## MATERIAL FOR THE TASK
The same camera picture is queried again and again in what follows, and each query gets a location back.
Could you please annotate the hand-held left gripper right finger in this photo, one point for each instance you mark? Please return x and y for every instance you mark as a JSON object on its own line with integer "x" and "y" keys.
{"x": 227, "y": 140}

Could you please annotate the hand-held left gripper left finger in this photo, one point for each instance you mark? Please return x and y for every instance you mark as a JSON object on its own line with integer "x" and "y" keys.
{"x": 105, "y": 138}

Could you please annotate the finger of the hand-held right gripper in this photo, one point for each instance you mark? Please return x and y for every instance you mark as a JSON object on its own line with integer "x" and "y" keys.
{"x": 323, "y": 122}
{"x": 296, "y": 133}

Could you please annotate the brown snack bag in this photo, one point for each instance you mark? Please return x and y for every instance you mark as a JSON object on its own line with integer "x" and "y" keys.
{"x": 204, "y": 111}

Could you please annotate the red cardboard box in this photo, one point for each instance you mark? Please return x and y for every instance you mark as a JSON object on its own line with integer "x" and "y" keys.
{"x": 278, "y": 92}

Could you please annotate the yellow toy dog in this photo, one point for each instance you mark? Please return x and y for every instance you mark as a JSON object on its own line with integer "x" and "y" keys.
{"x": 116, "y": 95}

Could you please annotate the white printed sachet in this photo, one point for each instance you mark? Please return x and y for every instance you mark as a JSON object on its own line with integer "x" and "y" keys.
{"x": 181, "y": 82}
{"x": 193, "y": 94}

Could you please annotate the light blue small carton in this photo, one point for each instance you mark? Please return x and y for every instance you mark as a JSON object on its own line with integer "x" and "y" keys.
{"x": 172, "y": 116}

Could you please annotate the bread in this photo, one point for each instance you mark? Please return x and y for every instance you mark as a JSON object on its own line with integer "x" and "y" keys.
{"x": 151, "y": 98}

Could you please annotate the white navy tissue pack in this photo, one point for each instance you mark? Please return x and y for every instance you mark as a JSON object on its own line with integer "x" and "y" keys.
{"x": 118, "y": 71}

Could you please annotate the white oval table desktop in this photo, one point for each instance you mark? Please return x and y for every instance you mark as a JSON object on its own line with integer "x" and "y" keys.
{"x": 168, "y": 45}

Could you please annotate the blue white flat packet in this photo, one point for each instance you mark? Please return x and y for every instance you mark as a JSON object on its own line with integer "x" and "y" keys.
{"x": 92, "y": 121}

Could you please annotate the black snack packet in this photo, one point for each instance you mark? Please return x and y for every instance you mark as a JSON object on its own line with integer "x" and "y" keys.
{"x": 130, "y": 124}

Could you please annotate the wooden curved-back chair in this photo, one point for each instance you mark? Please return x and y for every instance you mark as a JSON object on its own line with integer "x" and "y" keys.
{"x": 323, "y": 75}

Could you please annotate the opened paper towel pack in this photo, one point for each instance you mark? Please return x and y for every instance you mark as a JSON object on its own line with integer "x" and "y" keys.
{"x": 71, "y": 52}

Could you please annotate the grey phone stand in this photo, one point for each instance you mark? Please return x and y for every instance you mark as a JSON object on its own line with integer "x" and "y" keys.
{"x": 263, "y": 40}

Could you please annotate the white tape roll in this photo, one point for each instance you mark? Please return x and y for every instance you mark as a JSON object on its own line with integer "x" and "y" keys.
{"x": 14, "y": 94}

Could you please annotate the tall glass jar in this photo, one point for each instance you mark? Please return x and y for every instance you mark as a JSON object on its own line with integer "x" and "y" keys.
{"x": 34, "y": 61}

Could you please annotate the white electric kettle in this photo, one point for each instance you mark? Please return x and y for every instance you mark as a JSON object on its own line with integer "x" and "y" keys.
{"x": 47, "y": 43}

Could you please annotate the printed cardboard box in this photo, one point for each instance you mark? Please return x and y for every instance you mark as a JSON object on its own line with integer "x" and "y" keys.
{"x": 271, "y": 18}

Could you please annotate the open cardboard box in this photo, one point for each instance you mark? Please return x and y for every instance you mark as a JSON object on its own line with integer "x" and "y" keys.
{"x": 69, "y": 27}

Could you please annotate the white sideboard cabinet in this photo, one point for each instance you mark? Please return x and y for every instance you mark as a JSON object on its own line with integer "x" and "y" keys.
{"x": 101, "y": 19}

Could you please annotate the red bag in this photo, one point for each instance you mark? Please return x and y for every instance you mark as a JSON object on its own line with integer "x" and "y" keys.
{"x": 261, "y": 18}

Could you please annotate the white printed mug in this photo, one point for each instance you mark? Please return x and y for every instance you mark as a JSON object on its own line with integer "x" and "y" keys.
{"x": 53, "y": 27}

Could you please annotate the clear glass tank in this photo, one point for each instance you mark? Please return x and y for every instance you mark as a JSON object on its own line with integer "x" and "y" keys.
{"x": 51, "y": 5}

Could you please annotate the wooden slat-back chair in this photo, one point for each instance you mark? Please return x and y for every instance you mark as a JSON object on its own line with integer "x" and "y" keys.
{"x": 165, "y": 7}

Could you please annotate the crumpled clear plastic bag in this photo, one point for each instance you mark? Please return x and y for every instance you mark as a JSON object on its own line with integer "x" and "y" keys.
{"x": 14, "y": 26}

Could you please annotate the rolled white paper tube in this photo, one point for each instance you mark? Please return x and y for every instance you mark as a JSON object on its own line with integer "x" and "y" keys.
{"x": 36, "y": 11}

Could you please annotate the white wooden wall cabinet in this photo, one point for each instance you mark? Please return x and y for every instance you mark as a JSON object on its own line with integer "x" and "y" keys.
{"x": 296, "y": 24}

## ACTIVITY
The entries must all be transcribed exactly.

## SOLUTION
The same camera picture is queried again and again in what follows, and each query gets a location back.
Could you please annotate the hand-held left gripper right finger in this photo, one point for each instance you mark? Please return x and y for every instance you mark as a JSON object on its own line with integer "x" and "y" keys.
{"x": 227, "y": 140}

Could you please annotate the hand-held left gripper left finger in this photo, one point for each instance you mark? Please return x and y for every instance you mark as a JSON object on its own line with integer "x" and "y" keys.
{"x": 105, "y": 138}

Could you please annotate the finger of the hand-held right gripper in this photo, one point for each instance you mark? Please return x and y for every instance you mark as a JSON object on its own line with integer "x" and "y" keys.
{"x": 323, "y": 122}
{"x": 296, "y": 133}

Could you please annotate the brown snack bag in this photo, one point for each instance you mark? Please return x and y for every instance you mark as a JSON object on its own line with integer "x" and "y" keys.
{"x": 204, "y": 111}

Could you please annotate the red cardboard box in this photo, one point for each instance you mark? Please return x and y for every instance you mark as a JSON object on its own line with integer "x" and "y" keys.
{"x": 278, "y": 92}

Could you please annotate the yellow toy dog in this photo, one point for each instance you mark? Please return x and y for every instance you mark as a JSON object on its own line with integer "x" and "y" keys.
{"x": 116, "y": 95}

Could you please annotate the white printed sachet in this photo, one point for each instance you mark? Please return x and y for every instance you mark as a JSON object on its own line with integer "x" and "y" keys.
{"x": 181, "y": 82}
{"x": 193, "y": 94}

Could you please annotate the light blue small carton in this photo, one point for each instance you mark? Please return x and y for every instance you mark as a JSON object on its own line with integer "x" and "y" keys.
{"x": 172, "y": 116}

Could you please annotate the bread in this photo, one point for each instance you mark? Please return x and y for every instance you mark as a JSON object on its own line with integer "x" and "y" keys.
{"x": 151, "y": 98}

Could you please annotate the white navy tissue pack in this photo, one point for each instance you mark? Please return x and y for every instance you mark as a JSON object on its own line with integer "x" and "y" keys.
{"x": 118, "y": 71}

Could you please annotate the white oval table desktop in this photo, one point for each instance you mark? Please return x and y for every instance you mark as a JSON object on its own line with integer "x" and "y" keys.
{"x": 168, "y": 45}

Could you please annotate the blue white flat packet in this photo, one point for each instance you mark? Please return x and y for every instance you mark as a JSON object on its own line with integer "x" and "y" keys.
{"x": 92, "y": 121}

Could you please annotate the black snack packet in this photo, one point for each instance you mark? Please return x and y for every instance you mark as a JSON object on its own line with integer "x" and "y" keys.
{"x": 130, "y": 124}

Could you please annotate the wooden curved-back chair in this photo, one point for each instance you mark? Please return x and y for every instance you mark as a JSON object on its own line with integer "x" and "y" keys.
{"x": 323, "y": 75}

Could you please annotate the opened paper towel pack in this photo, one point for each instance you mark? Please return x and y for every instance you mark as a JSON object on its own line with integer "x" and "y" keys.
{"x": 71, "y": 52}

Could you please annotate the grey phone stand in this photo, one point for each instance you mark? Please return x and y for every instance you mark as a JSON object on its own line with integer "x" and "y" keys.
{"x": 263, "y": 40}

Could you please annotate the white tape roll in this photo, one point for each instance you mark? Please return x and y for every instance you mark as a JSON object on its own line with integer "x" and "y" keys.
{"x": 14, "y": 94}

Could you please annotate the tall glass jar in this photo, one point for each instance you mark? Please return x and y for every instance you mark as a JSON object on its own line with integer "x" and "y" keys.
{"x": 34, "y": 61}

Could you please annotate the white electric kettle in this photo, one point for each instance you mark? Please return x and y for every instance you mark as a JSON object on its own line with integer "x" and "y" keys.
{"x": 47, "y": 43}

Could you please annotate the printed cardboard box in this photo, one point for each instance you mark? Please return x and y for every instance you mark as a JSON object on its own line with integer "x" and "y" keys.
{"x": 271, "y": 18}

Could you please annotate the open cardboard box in this photo, one point for each instance you mark? Please return x and y for every instance you mark as a JSON object on its own line with integer "x" and "y" keys.
{"x": 69, "y": 27}

Could you please annotate the white sideboard cabinet in this photo, one point for each instance you mark? Please return x and y for every instance you mark as a JSON object on its own line with integer "x" and "y" keys.
{"x": 101, "y": 19}

Could you please annotate the red bag in this photo, one point for each instance you mark? Please return x and y for every instance you mark as a JSON object on its own line with integer "x" and "y" keys.
{"x": 261, "y": 18}

Could you please annotate the white printed mug in this photo, one point for each instance you mark? Please return x and y for every instance you mark as a JSON object on its own line with integer "x" and "y" keys.
{"x": 53, "y": 27}

Could you please annotate the clear glass tank in this photo, one point for each instance you mark? Please return x and y for every instance you mark as a JSON object on its own line with integer "x" and "y" keys.
{"x": 51, "y": 5}

Could you please annotate the wooden slat-back chair in this photo, one point for each instance you mark? Please return x and y for every instance you mark as a JSON object on its own line with integer "x" and "y" keys.
{"x": 165, "y": 7}

Could you please annotate the crumpled clear plastic bag in this photo, one point for each instance you mark? Please return x and y for every instance you mark as a JSON object on its own line with integer "x" and "y" keys.
{"x": 14, "y": 26}

Could you please annotate the rolled white paper tube in this photo, one point for each instance you mark? Please return x and y for every instance you mark as a JSON object on its own line with integer "x" and "y" keys.
{"x": 36, "y": 11}

Could you please annotate the white wooden wall cabinet in this photo, one point for each instance you mark? Please return x and y for every instance you mark as a JSON object on its own line with integer "x" and "y" keys.
{"x": 296, "y": 24}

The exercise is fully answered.